# BRIEF
Only lines holding the word "Find" should be copied from the material.

# RECORDS FOR PROCESSING
# # # # # # #
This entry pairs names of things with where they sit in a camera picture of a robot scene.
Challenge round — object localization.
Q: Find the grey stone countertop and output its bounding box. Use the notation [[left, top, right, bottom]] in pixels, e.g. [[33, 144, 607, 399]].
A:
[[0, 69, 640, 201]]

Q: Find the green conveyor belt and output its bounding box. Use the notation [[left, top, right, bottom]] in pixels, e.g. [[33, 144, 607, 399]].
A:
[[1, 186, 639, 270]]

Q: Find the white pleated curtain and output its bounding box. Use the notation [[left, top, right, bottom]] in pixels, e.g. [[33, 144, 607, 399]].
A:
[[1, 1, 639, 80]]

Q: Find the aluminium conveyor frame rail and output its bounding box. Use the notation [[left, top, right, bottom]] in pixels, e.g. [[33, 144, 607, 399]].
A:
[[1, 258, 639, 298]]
# # # # # # #
# OUTPUT
Q: Find the grey stone countertop and output its bounding box. Use the notation [[left, top, right, bottom]] in pixels, e.g. [[33, 144, 607, 399]].
Q: Find the green conveyor belt and output its bounding box. Use the notation [[left, top, right, bottom]] in pixels, e.g. [[33, 144, 607, 399]].
Q: Find the white pleated curtain and output its bounding box. Use the notation [[left, top, right, bottom]] in pixels, e.g. [[33, 144, 607, 399]].
Q: Find the aluminium conveyor frame rail and output its bounding box. Use the notation [[left, top, right, bottom]] in pixels, e.g. [[33, 144, 607, 399]].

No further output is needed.